Among 663 patients in the modified intention-to-treat population (mean [SD] age, 61.00 [10.20] years; 161 females [24.3%]), there were 330 patients in the rhPro-UK group and 333 patients in the alteplase group. The median (IQR) baseline National Institutes of Health Stroke Scale score was 6.00 (5.00-9.00). There were 23 deaths, and 619 patients (93.4%) completed the 3-month follow-up. The primary outcome occurred in 215 patients (65.2%) in the rhPro-UK group and 214 patients (64.3%) in the alteplase group (risk difference, 0.89; 95.4% CI, -6.52 to 8.29). Symptomatic intracerebral hemorrhage occurred in 5 patients (1.5%) in the rhPro-UK group and 6 patients (1.8%) in the alteplase group (P > .99). Systemic bleeding within 90 days occurred more frequently in the alteplase group (141 patients [42.2%]) than the rhPro-UK group (85 patients [25.8%]) (P < .001). By 90 days, 5 thrombolysis-related deaths each had occurred in the rhPro-UK group (1.5%) and alteplase group (1.5%) (P > .99).
This study found that intravenous rhPro-UK within 4.5 hours of AIS onset was noninferior to alteplase. The rhPro-UK group showed a similar rate of symptomatic ICH but fewer cases of systemic bleeding than the alteplase group.
ClinicalTrials.gov Identifier: NCT03541668.
重组人尿激酶原(rhPro-UK)是一种溶栓剂,在急性缺血性脑卒中(AIS)患者的 2 期临床试验中显示出良好的结果。
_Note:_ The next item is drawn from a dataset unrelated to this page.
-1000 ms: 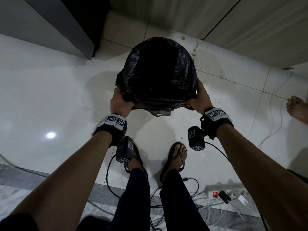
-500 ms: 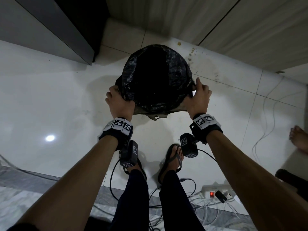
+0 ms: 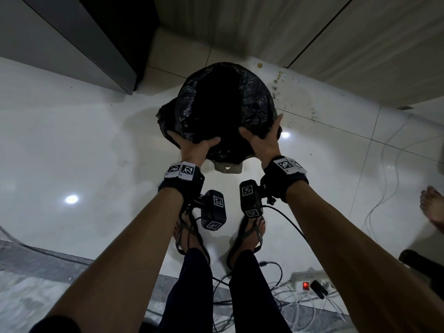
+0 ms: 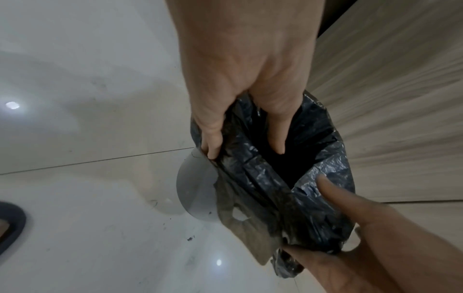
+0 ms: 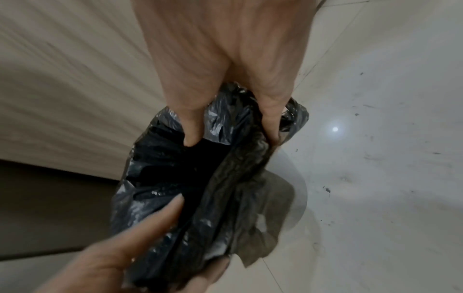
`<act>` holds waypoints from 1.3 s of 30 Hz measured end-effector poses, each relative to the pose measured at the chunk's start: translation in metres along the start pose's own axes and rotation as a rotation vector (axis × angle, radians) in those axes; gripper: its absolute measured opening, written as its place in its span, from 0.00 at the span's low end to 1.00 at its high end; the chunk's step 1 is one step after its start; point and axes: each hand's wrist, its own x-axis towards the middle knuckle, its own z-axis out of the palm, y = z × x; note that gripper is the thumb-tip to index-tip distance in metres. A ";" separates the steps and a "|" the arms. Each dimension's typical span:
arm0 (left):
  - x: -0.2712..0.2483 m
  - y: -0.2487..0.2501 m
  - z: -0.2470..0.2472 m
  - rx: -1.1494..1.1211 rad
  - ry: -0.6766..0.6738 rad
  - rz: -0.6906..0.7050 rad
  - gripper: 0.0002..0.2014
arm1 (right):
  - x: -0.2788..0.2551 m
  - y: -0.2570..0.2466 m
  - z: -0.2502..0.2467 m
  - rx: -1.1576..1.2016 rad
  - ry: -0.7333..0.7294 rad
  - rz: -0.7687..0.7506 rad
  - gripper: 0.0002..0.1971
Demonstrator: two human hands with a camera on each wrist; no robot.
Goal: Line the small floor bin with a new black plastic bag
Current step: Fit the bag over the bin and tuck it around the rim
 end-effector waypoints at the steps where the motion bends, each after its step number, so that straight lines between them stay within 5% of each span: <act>1: 0.003 0.002 0.001 0.002 -0.014 0.026 0.75 | 0.002 0.000 0.001 0.000 -0.017 -0.032 0.63; 9: 0.032 0.012 0.005 -0.171 -0.018 0.014 0.50 | 0.030 0.002 0.010 0.052 0.017 -0.072 0.64; 14: 0.057 0.008 -0.002 -0.184 -0.058 -0.027 0.42 | 0.048 0.008 0.005 0.090 -0.028 -0.010 0.59; 22: 0.073 0.038 -0.016 -0.200 -0.107 -0.041 0.43 | 0.067 -0.009 -0.005 0.158 0.004 -0.006 0.60; 29: 0.072 0.061 -0.016 0.004 0.044 0.189 0.55 | 0.062 -0.022 -0.006 -0.064 0.203 -0.245 0.48; 32: 0.080 0.064 -0.019 -0.005 0.024 0.087 0.57 | 0.070 -0.018 -0.001 -0.084 0.118 -0.137 0.40; 36: 0.083 0.067 -0.024 -0.076 -0.149 -0.046 0.39 | 0.081 -0.012 -0.005 -0.041 0.061 -0.015 0.35; 39: 0.081 0.069 -0.024 -0.023 -0.028 -0.056 0.51 | 0.076 -0.017 -0.010 -0.269 0.171 -0.145 0.31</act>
评估 rhPro-UK 在 AIS 发病后 4.5 小时内溶栓的疗效和安全性。
设计、地点和参与者:这是一项随机、阿替普酶对照、开放标签、3 期临床试验,于 2018 年 5 月至 2020 年 5 月在中国 35 个医疗中心进行。共筛选了 684 名患者,纳入了 674 名患者。纳入患者年龄为 18 至 80 岁,诊断为 AIS,并在发病后 4.5 小时内接受治疗。数据于 2020 年 6 月至 10 月进行分析。
符合条件的患者被随机分配(1:1)接受静脉注射 rhPro-UK 或阿替普酶。
主要目的是评估 rhPro-UK 是否不劣于阿替普酶。非劣效性边界为组间差异小于 10%。主要结局为 90 天时改良 Rankin 量表评分为 0 至 1。
在改良意向治疗人群(平均[标准差]年龄,61.00[10.20]岁;161 名女性[24.3%])的 663 名患者中,rhPro-UK 组有 330 名患者,阿替普酶组有 333 名患者。基线国立卫生研究院卒中量表评分中位数(IQR)为 6.00(5.00-9.00)。有 23 例死亡,619 名患者(93.4%)完成了 3 个月的随访。rhPro-UK 组有 215 名患者(65.2%)和阿替普酶组有 214 名患者(64.3%)发生主要结局(风险差,0.89;95.4%CI,-6.52 至 8.29)。rhPro-UK 组有 5 名患者(1.5%)发生症状性颅内出血,阿替普酶组有 6 名患者(1.8%)发生症状性颅内出血(P>.99)。阿替普酶组(141 例[42.2%])比 rhPro-UK 组(85 例[25.8%])更频繁地发生 90 天内全身出血(P<.001)。到 90 天时,rhPro-UK 组(1.5%)和阿替普酶组(1.5%)各有 5 例溶栓相关死亡(P>.99)。
本研究发现,AIS 发病后 4.5 小时内静脉注射 rhPro-UK 不劣于阿替普酶。rhPro-UK 组症状性 ICH 发生率相似,但全身出血病例少于阿替普酶组。
ClinicalTrials.gov 标识符:NCT03541668。